Section 60CA says that the child’s best interests are the paramount consideration in making a parenting order.
Section 60CC then tells me how a court determines what is in the child’s best interests. There are both primary and secondary considerations. Primary considerations (sub-section 2) are the benefits of the child of having a meaningful relationship with both parents and the need to protect the child. There are a number of additional considerations under s 60CC(3) which assist in reaching a determination.
The first of the matters to which I must have reference are the views expressed by the child or children (s 60CC(3a)). In this case, the cornerstone of the mother’s position is that the children for themselves want to have their surnames as “Godinez”. There have been tendered documents from each of the girl’s journals which would, on the face of them, clearly indicate this. The father puts to me that there is in some way intrigue or some form of invention in those documents.
I am concerned that the mother would use the documents she has in this fashion. It may have been different if the children had been preparing documents knowing that they might be presented to the Court. The documents that the mother has produced I understand were for the purpose of the children recording their views and feelings so that they could look back upon them later as they grew into adulthood. I am concerned that the documents appear to have been created some considerable time ago. However I am not satisfied that they are inventions. I am not satisfied that they are forgeries.
There are no diary entries attributed to B. B, however; in the family report, which has not been challenged, makes a number of comments about the name by which he would wish to be known. He is, of course, the oldest child of the parties.

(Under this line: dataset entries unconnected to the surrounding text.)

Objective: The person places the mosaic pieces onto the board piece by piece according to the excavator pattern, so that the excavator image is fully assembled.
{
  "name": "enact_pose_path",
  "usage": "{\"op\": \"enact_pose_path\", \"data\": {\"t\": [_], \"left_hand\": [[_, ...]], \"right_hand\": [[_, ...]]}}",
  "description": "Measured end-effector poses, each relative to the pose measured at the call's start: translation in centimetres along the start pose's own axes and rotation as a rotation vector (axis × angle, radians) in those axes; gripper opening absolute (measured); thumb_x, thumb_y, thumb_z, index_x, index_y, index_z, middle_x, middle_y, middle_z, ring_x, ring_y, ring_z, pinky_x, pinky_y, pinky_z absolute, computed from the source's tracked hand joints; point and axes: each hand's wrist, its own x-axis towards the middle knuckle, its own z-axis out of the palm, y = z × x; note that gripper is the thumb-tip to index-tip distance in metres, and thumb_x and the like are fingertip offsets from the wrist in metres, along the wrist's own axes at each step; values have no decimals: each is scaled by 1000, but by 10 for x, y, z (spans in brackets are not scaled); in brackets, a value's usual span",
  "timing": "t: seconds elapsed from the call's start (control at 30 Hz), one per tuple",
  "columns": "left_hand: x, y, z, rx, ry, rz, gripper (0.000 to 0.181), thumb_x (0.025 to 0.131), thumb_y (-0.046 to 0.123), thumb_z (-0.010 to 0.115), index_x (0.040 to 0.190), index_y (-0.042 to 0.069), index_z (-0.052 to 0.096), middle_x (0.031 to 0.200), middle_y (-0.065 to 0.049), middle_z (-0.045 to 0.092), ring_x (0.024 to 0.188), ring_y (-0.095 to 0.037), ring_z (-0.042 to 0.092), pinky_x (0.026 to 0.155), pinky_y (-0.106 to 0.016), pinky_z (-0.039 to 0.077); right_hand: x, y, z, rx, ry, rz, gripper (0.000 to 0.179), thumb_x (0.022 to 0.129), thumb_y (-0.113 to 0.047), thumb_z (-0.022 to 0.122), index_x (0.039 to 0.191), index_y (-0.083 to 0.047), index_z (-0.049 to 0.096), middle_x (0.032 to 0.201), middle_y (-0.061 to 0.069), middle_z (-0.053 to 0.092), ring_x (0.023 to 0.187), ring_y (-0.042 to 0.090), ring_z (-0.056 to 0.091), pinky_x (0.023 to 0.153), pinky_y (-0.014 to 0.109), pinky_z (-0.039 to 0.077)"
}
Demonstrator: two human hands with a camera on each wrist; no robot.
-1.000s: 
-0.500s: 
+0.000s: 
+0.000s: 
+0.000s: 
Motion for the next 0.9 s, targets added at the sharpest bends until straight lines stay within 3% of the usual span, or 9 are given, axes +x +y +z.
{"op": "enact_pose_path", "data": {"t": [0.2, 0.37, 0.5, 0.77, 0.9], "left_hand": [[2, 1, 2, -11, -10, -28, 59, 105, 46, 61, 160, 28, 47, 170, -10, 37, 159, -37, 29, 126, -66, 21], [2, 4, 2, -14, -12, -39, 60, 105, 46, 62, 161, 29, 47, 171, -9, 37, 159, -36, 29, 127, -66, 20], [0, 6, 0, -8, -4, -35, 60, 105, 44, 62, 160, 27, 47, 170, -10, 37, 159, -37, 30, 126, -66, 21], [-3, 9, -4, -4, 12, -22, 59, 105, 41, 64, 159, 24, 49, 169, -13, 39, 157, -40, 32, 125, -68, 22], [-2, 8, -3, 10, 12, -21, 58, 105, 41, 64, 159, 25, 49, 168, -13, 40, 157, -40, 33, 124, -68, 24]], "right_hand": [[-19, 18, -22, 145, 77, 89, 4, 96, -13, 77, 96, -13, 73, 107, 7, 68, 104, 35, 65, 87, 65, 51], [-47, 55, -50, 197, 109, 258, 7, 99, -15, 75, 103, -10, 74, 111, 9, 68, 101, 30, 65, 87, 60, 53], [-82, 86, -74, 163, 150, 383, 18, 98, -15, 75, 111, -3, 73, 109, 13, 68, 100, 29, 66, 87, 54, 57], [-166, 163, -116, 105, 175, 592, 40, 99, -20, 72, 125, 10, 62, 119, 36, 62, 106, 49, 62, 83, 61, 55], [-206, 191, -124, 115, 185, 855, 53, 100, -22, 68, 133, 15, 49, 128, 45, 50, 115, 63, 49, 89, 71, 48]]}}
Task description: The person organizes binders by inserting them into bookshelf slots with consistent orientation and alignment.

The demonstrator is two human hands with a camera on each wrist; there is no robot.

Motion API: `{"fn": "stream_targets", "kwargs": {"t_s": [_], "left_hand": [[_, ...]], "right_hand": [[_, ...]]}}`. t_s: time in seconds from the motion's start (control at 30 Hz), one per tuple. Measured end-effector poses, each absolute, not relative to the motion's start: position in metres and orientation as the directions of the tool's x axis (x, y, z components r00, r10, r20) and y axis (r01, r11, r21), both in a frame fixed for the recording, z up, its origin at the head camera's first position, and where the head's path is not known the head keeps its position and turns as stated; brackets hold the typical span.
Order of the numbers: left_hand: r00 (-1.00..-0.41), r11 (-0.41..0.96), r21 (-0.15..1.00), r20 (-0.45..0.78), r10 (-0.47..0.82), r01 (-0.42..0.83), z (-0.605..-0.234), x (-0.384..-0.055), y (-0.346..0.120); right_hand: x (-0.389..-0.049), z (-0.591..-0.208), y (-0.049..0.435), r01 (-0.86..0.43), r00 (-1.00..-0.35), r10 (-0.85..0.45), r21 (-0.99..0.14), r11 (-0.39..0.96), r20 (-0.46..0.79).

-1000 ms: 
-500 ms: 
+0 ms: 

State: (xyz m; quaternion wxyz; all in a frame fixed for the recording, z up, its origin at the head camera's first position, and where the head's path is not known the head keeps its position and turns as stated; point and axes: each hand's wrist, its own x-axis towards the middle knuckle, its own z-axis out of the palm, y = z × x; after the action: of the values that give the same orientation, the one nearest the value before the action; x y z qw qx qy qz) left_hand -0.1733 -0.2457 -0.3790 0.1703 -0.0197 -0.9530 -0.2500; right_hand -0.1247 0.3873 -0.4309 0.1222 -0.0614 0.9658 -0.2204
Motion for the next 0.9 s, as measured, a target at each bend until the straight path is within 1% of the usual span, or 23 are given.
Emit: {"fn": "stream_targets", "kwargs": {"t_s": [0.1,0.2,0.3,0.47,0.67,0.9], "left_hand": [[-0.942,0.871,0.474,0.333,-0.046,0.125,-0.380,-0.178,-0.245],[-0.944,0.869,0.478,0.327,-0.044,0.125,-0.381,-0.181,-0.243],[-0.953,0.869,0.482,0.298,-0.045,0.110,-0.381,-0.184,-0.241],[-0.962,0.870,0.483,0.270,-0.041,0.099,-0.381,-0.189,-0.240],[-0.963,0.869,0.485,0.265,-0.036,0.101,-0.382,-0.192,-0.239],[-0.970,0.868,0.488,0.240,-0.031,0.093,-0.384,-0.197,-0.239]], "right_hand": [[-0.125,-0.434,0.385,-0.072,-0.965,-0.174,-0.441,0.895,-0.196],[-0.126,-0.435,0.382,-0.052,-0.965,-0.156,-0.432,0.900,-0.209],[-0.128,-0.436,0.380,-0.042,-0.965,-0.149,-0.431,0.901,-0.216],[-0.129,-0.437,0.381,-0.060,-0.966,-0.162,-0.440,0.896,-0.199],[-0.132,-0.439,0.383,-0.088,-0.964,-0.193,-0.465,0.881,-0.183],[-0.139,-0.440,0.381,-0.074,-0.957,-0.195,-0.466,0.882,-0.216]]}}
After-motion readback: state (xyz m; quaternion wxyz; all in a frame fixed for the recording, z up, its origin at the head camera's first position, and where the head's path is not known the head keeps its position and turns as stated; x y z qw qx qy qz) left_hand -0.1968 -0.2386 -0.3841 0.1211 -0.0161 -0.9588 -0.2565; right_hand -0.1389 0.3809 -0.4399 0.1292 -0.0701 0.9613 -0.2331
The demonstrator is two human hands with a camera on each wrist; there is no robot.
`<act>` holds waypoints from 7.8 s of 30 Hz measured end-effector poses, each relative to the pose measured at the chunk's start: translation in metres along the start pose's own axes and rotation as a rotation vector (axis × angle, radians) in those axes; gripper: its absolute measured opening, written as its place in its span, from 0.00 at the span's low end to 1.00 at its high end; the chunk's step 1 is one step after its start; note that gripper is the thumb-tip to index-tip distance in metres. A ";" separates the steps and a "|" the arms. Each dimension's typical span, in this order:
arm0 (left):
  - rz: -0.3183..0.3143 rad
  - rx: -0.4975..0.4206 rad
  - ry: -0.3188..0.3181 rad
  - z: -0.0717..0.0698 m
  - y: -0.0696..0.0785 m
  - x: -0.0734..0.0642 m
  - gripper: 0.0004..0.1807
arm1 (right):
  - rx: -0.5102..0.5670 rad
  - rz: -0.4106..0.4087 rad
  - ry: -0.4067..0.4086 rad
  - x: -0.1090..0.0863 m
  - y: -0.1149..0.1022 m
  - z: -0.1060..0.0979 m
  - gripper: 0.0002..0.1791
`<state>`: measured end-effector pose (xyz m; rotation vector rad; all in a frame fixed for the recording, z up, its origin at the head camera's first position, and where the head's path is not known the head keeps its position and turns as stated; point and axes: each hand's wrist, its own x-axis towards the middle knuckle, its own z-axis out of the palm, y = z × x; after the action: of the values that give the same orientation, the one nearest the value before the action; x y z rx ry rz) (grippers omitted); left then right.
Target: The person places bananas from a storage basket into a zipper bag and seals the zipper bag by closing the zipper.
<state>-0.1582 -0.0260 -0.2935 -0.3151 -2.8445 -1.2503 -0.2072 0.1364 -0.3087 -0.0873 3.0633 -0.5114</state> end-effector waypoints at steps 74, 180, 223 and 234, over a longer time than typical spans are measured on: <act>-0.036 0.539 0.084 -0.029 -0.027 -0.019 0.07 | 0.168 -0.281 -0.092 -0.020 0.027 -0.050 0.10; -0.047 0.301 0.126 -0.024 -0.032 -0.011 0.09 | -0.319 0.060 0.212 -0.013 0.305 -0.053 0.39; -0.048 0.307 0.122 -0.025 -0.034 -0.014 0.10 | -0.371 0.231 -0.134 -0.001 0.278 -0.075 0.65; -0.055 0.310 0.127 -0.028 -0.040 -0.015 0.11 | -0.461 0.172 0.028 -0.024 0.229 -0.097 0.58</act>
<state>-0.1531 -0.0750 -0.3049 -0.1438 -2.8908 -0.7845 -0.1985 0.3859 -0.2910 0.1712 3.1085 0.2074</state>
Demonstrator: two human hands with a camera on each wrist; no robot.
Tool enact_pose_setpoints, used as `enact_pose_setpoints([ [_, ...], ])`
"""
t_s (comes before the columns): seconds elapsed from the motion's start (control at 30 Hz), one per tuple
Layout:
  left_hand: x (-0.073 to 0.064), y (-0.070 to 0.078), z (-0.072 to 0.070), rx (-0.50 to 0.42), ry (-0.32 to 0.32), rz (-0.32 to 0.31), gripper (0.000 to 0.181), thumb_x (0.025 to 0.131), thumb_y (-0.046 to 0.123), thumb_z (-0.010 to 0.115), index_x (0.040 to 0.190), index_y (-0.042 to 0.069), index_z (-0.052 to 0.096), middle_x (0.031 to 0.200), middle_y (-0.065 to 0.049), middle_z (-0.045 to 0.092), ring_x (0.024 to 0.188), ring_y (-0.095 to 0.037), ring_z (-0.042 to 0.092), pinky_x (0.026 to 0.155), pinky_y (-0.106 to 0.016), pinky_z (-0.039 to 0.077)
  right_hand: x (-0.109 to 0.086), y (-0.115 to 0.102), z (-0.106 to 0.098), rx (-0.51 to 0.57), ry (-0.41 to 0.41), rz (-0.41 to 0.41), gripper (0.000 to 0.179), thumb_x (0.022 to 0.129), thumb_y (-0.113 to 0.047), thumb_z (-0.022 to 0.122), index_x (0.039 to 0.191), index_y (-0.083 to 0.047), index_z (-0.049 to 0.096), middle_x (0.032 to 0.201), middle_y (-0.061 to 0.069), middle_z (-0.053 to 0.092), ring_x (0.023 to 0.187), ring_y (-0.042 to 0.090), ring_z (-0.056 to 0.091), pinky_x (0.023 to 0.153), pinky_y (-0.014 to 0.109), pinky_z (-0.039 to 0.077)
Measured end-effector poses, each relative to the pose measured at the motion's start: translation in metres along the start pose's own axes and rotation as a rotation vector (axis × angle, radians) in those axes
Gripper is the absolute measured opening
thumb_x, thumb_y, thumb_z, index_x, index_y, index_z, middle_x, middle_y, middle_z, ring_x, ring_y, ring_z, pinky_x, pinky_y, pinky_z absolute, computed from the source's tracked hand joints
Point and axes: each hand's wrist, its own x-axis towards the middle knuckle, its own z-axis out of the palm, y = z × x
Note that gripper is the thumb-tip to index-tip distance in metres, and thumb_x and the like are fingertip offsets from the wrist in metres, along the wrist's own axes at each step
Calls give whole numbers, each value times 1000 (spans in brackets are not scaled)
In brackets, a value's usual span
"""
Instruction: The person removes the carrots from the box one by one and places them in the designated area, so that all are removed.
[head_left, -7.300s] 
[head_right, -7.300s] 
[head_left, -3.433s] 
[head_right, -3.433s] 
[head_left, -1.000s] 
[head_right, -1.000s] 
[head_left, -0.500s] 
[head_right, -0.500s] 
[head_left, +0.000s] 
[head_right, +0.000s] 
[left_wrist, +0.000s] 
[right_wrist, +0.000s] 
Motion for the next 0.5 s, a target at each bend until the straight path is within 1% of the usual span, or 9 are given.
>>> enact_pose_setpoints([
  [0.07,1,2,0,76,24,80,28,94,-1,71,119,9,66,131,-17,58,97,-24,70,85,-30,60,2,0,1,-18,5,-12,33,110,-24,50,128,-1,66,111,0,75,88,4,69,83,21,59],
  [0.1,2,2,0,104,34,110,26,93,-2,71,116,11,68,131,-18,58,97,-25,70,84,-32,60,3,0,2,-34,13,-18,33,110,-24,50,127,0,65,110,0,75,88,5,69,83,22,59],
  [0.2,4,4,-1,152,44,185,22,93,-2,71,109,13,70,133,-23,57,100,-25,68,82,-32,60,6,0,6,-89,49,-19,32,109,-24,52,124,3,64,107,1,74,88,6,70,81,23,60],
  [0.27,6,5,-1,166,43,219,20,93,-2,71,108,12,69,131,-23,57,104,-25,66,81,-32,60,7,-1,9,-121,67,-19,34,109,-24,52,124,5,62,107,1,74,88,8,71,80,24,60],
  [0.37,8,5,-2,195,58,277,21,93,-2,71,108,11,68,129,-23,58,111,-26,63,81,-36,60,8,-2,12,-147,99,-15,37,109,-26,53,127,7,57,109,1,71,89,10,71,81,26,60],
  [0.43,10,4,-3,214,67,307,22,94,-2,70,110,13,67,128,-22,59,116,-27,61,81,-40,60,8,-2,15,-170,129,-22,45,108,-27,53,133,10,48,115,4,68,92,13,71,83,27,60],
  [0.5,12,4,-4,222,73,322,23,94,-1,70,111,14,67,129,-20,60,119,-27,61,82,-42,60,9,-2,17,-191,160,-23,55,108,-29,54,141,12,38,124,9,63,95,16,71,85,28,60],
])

He is reported as saying in paragraph 41:
I am going to high school now and I want to be known as [Godinez]. I love my mum. I simply want to be [B] [Godinez], not hyphenated.
Later at paragraphs 45 and 46 of the report, there is mention of having his father out of his life and what it was that he asserts his father did to him.
Neither of the girls in the paragraphs relating to them within that report, that I can see - and I certainly stand to be corrected - make a similar statement to that of their brother as to the wish for their name. They certainly make comments about their father which are not at all complimentary.
I would accept that the views expressed by the children are to be known by the name Godinez. However, particularly so far as the girls are concerned, whilst they are not young children, they are in my view, at 11 and 9, certainly not in a position where they can be seen to known their own minds so as to determine the issue.
This is not a case where I have a great deal of evidence that enables me to examine or explore in the words of the section “any factors such as maturity or level of understanding that are relevant to the weight is should give to the child’s views”. As I have said, the father has made it clear that he believes the mother has in some way enabled these documents to be created, and that they do not reflect the true views of the children. Unfortunately, that proposition was never tested, notwithstanding several warnings I gave the father as to what might be required before he could make submissions to such effect. Accordingly, I must, I believe, give real weight under that subsection to what appear to be the views of the children, and the reasons that they have given for holding those views.
The next of the subsections to which I must have regard is the section that deals with the relationship of the child with each parent and other significant adults s 603(b). The father has had no relationship with these children, effectively, since November 2007. The reasons surrounding that are many and varied. Certainly, the father consented to an order suspending his time with the children at a point in time, as I understand it, when criminal investigations regarding the assault charges (for which he was subsequently convicted) were under investigation.
Since that time the children have been, until recently, wholly dependent upon their mother. I am satisfied their relationship with her is a close, loving and supporting one. I am satisfied that the children have formed a relationship with their mother’s present husband, Mr E. And that leads me to make this observation.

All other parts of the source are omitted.